Problems with an Exterior Deck?

Friday, 21 June 2013 00:00

When out on her deck, a customer noticed the deck moved when she moved across it.  Upon close inspection, she noticed a sagging girder.  She then called Cottage Construction Company for a building solution. 

Finding rot and/or failed, framing members that support a deck can be more difficult than it might at first appear.  Often these structural members are in hard to access places.  Even if they are not, few people remember to conduct annual inspections of their decks--particularly if their decks were built-out of Douglas Fir, a common and affordable species of wood more appropriate for interior spaces than exterior spaces.

Typically, Cottage Construction does not make any exterior wood structures from Douglas Fir. This species of wood does not resist termites, powder post beetles, or dry rot as well as other types of wood such as redwood or  cedar.  Although Douglas Fir is cheaper and dimensionally stronger than some of the other soft woods, it can be relied upon to have a long, structural life if kept relatively dry (below a 14% moisture content).

On the north coast of California, exterior decks do not qualify as dry installation locations; however, Douglas Fir also comes as a "pressure treated" product.  Under this process, the dimensionally-sized Douglas Fir boards and girders are subjected to a copper solution, usually alkaline copper quaternary.  This solution has a high copper content and high corrosive properties, so when pressure-treated fir is used for exterior projects, special hardware considerations are necessary.

Also during installation of structural members for decks, special considerations must also be taken with every exposed cut from pressure treated Douglas fir since the copper solution does not penetrate 100% into the wood.   If these precautions are taken--with other building pratices to reduce chances of rot and infestation to increase the lifespan, decks can last more than 50 years.

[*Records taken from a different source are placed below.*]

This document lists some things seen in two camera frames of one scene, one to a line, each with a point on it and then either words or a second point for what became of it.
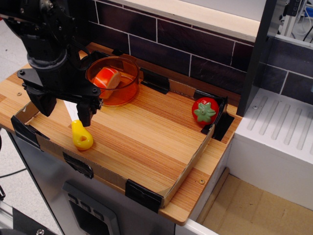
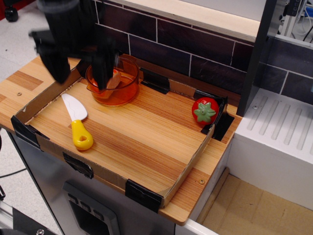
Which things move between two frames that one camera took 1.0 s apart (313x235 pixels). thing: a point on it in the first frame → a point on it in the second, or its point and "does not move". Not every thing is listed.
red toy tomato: x=205 y=110 does not move
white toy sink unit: x=272 y=147 does not move
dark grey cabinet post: x=267 y=8 does not move
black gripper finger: x=45 y=104 → x=58 y=65
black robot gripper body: x=56 y=73 → x=73 y=31
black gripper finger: x=85 y=111 → x=102 y=65
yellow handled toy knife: x=82 y=139 does not move
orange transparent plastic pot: x=117 y=78 does not move
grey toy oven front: x=82 y=205 does not move
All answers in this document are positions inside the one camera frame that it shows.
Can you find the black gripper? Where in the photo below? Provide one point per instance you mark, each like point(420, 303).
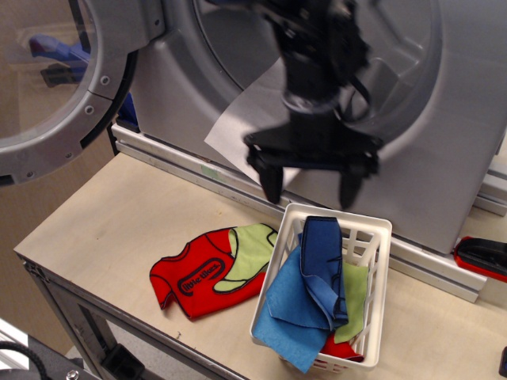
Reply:
point(319, 141)

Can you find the dark blue garment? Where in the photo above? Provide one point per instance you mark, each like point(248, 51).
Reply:
point(321, 266)

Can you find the light blue felt cloth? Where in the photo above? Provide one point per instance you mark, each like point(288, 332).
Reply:
point(297, 315)

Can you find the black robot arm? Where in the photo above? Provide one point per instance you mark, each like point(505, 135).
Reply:
point(322, 51)

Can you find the white plastic laundry basket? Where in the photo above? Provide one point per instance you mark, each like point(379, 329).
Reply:
point(366, 242)

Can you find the grey toy washing machine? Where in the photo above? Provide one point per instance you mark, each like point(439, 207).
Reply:
point(436, 77)

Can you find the round grey machine door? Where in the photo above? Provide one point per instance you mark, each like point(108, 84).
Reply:
point(51, 111)

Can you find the white grey cloth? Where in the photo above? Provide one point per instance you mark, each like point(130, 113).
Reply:
point(257, 108)

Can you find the green shirt on table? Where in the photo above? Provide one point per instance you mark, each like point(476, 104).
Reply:
point(251, 248)

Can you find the green cloth in basket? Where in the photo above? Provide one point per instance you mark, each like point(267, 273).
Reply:
point(355, 281)

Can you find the red little tikes shirt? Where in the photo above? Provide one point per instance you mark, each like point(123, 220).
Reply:
point(193, 277)

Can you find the red cloth in basket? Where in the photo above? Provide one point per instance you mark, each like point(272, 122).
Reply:
point(341, 350)

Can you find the red black clamp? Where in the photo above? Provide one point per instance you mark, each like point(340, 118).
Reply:
point(482, 256)

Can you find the blue clamp behind door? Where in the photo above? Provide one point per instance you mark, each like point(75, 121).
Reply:
point(46, 46)

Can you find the aluminium extrusion rail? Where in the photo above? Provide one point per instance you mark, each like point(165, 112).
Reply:
point(436, 269)

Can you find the metal table frame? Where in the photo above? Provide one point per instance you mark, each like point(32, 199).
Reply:
point(87, 318)

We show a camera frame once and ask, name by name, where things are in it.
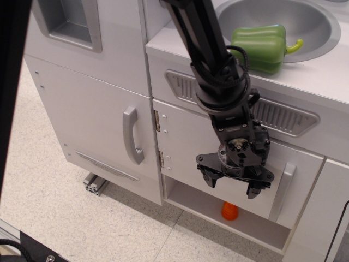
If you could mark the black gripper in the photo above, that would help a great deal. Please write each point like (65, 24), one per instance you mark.
(214, 166)

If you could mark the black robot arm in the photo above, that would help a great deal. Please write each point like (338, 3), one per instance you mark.
(223, 90)

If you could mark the white toy sink cabinet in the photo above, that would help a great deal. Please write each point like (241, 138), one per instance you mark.
(318, 85)

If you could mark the white toy fridge cabinet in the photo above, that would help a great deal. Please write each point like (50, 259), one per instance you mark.
(85, 93)

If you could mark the orange toy carrot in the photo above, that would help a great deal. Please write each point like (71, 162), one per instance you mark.
(229, 211)

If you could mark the lower metal door hinge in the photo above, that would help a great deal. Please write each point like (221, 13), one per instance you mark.
(161, 159)

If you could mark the metal door hinge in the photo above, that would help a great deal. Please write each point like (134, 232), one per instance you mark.
(161, 159)
(157, 124)

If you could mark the grey vent grille panel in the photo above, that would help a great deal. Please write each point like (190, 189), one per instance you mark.
(277, 116)

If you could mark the upper metal door hinge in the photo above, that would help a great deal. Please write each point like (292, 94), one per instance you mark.
(157, 124)

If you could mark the aluminium extrusion bar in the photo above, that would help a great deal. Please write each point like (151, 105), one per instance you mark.
(95, 184)

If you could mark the green toy bell pepper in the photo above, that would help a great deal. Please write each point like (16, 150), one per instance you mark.
(262, 48)

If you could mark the silver round sink bowl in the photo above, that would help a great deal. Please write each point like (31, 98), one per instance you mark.
(317, 27)

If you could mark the grey recessed dispenser panel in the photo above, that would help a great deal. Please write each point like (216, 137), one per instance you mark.
(71, 22)

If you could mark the grey cabinet door handle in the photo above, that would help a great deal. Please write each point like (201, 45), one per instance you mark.
(284, 184)

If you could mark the grey fridge door handle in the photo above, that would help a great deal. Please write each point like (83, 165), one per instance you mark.
(129, 119)

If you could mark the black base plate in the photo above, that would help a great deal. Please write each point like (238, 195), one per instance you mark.
(30, 250)

The deck we serviced in this picture was built in the late 1980's.  Although the deck has been well-maintained well and was painted routinely, places exist on any deck which will eventually fail before any other due to the inconsistent nature of wood, use, and installation.  Where the deck boards weight against the structural joist network, these sites commonly give way before any other.  By taking a sharp object of any kind, such as a knife, and poking the joist directly below the deck board connection, you can make a simple test of your deck's integrity at that point.  If your pointed object sinks easily into the joist, there are probably other areas on your deck which may be failing as well.

This particular deck, in the adjoining photograph, had some life left to it; thus, we desided on balance, we could make minor repairs for safety, but put-off demolition for some years--sparing the customer an immediate large cash outlay and giving the presently used resourses a little more life.